Book Image

Julia Cookbook

By : Raj R Jalem, Jalem Raj Rohit
Book Image

Julia Cookbook

By: Raj R Jalem, Jalem Raj Rohit

Overview of this book

Want to handle everything that Julia can throw at you and get the most of it every day? This practical guide to programming with Julia for performing numerical computation will make you more productive and able work with data more efficiently. The book starts with the main features of Julia to help you quickly refresh your knowledge of functions, modules, and arrays. We’ll also show you how to utilize the Julia language to identify, retrieve, and transform data sets so you can perform data analysis and data manipulation. Later on, you’ll see how to optimize data science programs with parallel computing and memory allocation. You’ll get familiar with the concepts of package development and networking to solve numerical problems using the Julia platform. This book includes recipes on identifying and classifying data science problems, data modelling, data analysis, data manipulation, meta-programming, multidimensional arrays, and parallel computing. By the end of the book, you will acquire the skills to work more effectively with your data.
Table of Contents (12 chapters)

Working with databases in Julia


In this section, we will explain ways to handle data stored in databases: MySQL and PostgreSQL.

Getting ready

MySQL is an open source relational database. To be able to interact with your MySQL databases from Julia, the database server (along with the relevant Julia package) needs to be installed. Assuming that the database is already set up and the MySQL session is already up and running, install the MySQL bindings for Julia by directly cloning the repository:

Pkg.clone("https://github.com/JuliaComputing/MySQL.jl")

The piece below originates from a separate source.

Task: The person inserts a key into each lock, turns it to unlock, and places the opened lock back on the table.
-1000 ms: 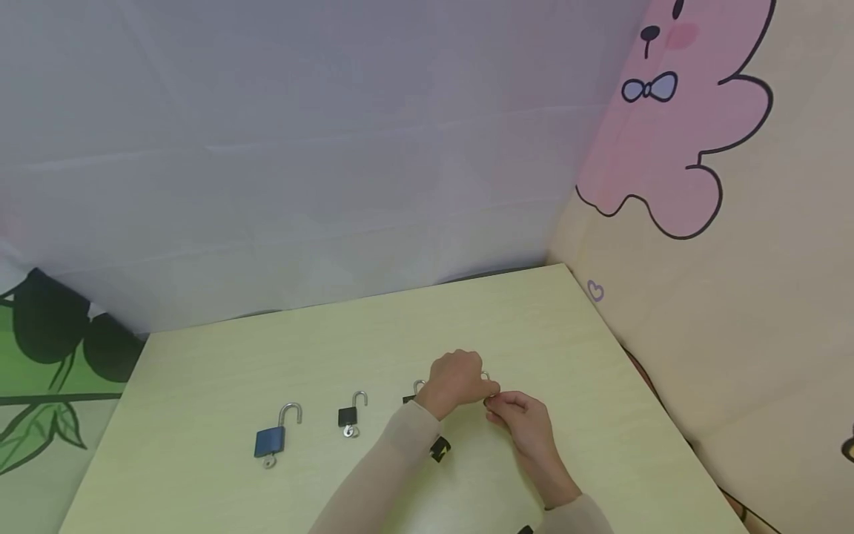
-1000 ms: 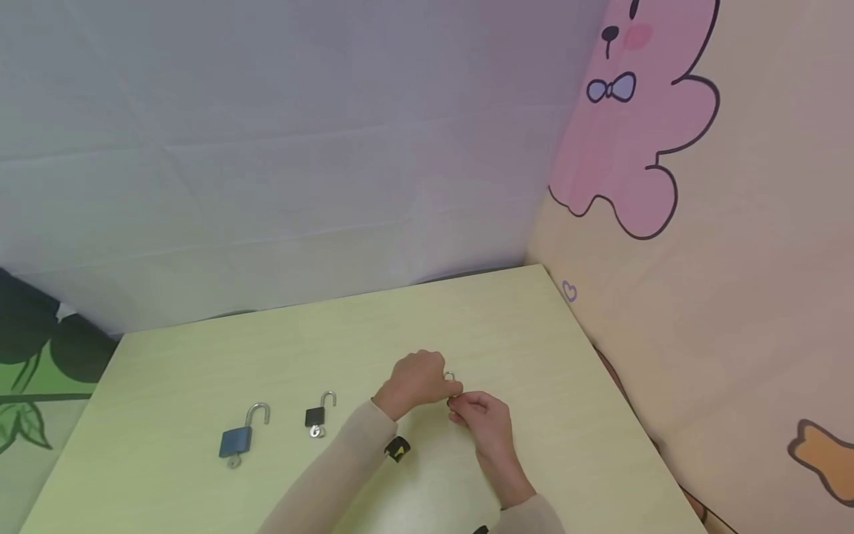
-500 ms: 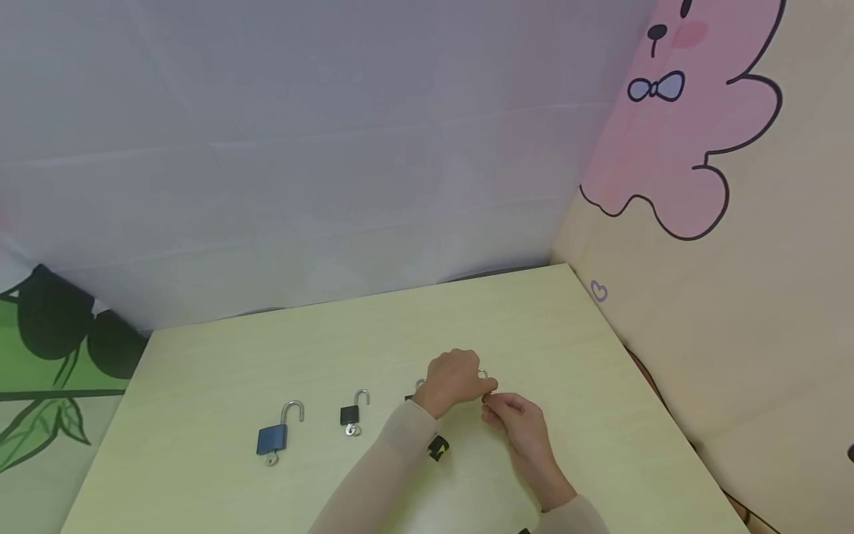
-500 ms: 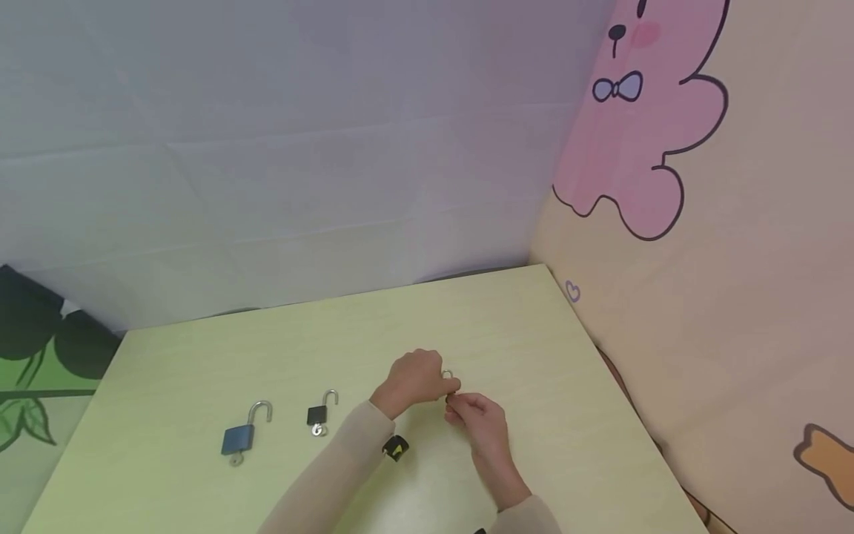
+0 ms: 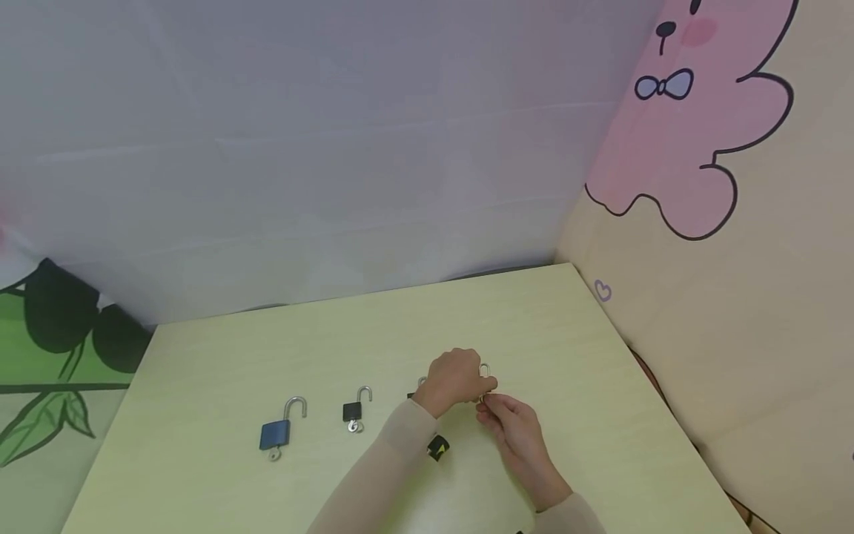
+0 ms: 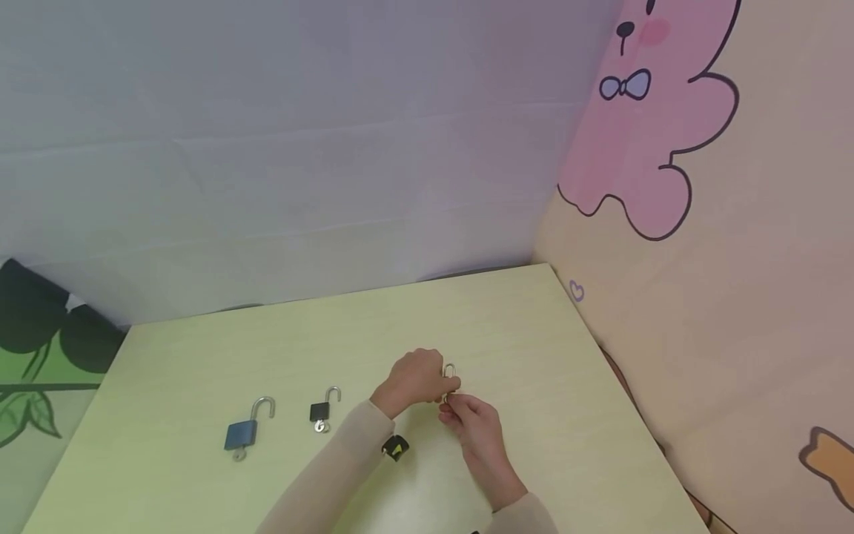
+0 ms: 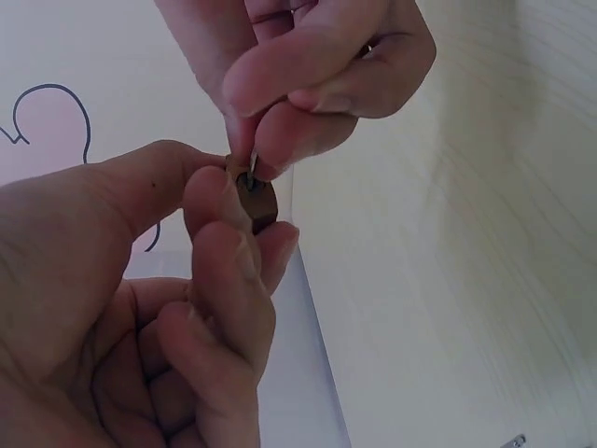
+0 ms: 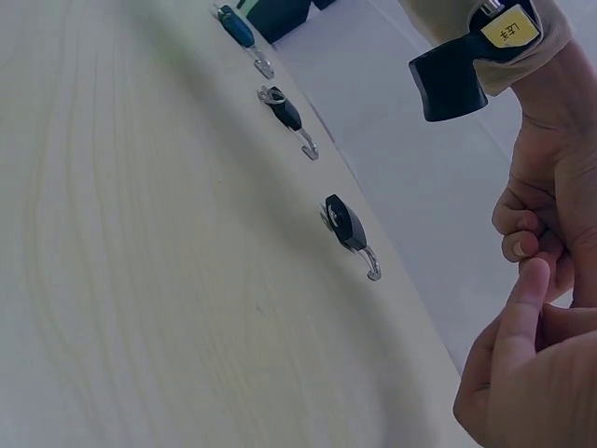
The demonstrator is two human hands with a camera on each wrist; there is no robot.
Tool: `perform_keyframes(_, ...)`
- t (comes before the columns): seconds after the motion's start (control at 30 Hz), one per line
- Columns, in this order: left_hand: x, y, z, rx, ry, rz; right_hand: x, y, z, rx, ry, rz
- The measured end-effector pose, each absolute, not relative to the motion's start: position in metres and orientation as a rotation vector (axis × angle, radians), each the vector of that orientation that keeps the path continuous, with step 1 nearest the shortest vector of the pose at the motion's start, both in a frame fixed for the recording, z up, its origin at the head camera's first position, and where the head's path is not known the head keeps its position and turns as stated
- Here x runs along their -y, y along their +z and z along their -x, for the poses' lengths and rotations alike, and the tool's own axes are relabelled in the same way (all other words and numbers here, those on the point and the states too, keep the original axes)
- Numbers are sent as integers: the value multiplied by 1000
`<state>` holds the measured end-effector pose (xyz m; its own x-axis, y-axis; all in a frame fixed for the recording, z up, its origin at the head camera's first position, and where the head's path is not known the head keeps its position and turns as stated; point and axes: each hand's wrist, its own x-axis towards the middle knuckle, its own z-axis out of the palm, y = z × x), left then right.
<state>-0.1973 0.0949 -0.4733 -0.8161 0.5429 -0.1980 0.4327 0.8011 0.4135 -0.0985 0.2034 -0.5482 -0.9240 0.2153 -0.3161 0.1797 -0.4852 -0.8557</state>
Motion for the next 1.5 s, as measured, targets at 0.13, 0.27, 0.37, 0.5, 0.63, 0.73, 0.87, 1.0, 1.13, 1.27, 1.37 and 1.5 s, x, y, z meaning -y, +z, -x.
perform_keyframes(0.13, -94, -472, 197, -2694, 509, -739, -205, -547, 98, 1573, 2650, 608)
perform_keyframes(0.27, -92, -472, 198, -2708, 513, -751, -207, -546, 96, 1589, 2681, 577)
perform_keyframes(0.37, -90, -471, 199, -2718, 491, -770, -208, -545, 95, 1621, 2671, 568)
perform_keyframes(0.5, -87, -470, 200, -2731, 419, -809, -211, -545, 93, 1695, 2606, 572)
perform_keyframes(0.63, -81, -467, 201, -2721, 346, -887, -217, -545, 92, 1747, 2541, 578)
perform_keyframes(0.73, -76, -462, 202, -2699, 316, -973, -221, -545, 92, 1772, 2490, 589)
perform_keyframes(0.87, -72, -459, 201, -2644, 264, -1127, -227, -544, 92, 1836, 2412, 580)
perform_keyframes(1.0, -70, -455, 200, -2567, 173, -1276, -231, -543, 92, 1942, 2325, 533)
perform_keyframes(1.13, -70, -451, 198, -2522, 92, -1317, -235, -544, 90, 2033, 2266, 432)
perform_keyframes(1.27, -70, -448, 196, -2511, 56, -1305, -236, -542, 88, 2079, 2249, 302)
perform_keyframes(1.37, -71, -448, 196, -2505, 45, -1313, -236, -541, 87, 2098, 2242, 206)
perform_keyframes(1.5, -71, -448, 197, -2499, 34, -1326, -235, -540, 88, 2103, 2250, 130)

PostgreSQL is an open source object relational database. Similar to the MySQL setup, the server of the PostgreSQL database should be up and running with a session. Now, install the PostgreSQL bindings for Julia by following the given instructions:

  1. Install the DBI package. The DBI package is a database-independent API that complies with almost all database drivers.

  2. The DBI package from Julia can be installed by directly cloning it from its repository using the following statement:

    Pkg.clone("https://github.com/JuliaDB/DBI.jl")
    
  3. Then, install the PostgreSQL library by directly cloning the library's repository using the following statement:

    Pkg.clone("https://github.com/JuliaDB/PostgreSQL.jl")
    
  4. SQLite is a light, server-less, self-contained, transactional SQL database engine. To interact with data in SQLite databases, one has to first install the SQLite server and make sure that it is up and running and displaying a prompt like this:

  5. Now, the SQLite bindings for Julia can be installed through the following steps:

    1. Add the SQLite Julia package by running the following standard package installation command:

      Pkg.add("SQLite")
      

How to do it...

Here, you will learn about connecting to databases and executing queries to manipulate and analyze data. You will also learn about the various protocols and libraries in Julia that will help you interact with databases.

MySQL

A MySQL database can be connected by a simple command that takes in the host, username, password, and database name as parameters. Let's take a look at the following steps:

  1. First, import the MySQL package:

    using MySQL
    
  2. Set up the connection to a MySQL database by including all the required parameters to establish a connection:

    conn = mysql_connect(host, user_name, password, dbname)
    
  3. Now, let's write and run a basic table creation query:

    1. Assign the query statement to a variable.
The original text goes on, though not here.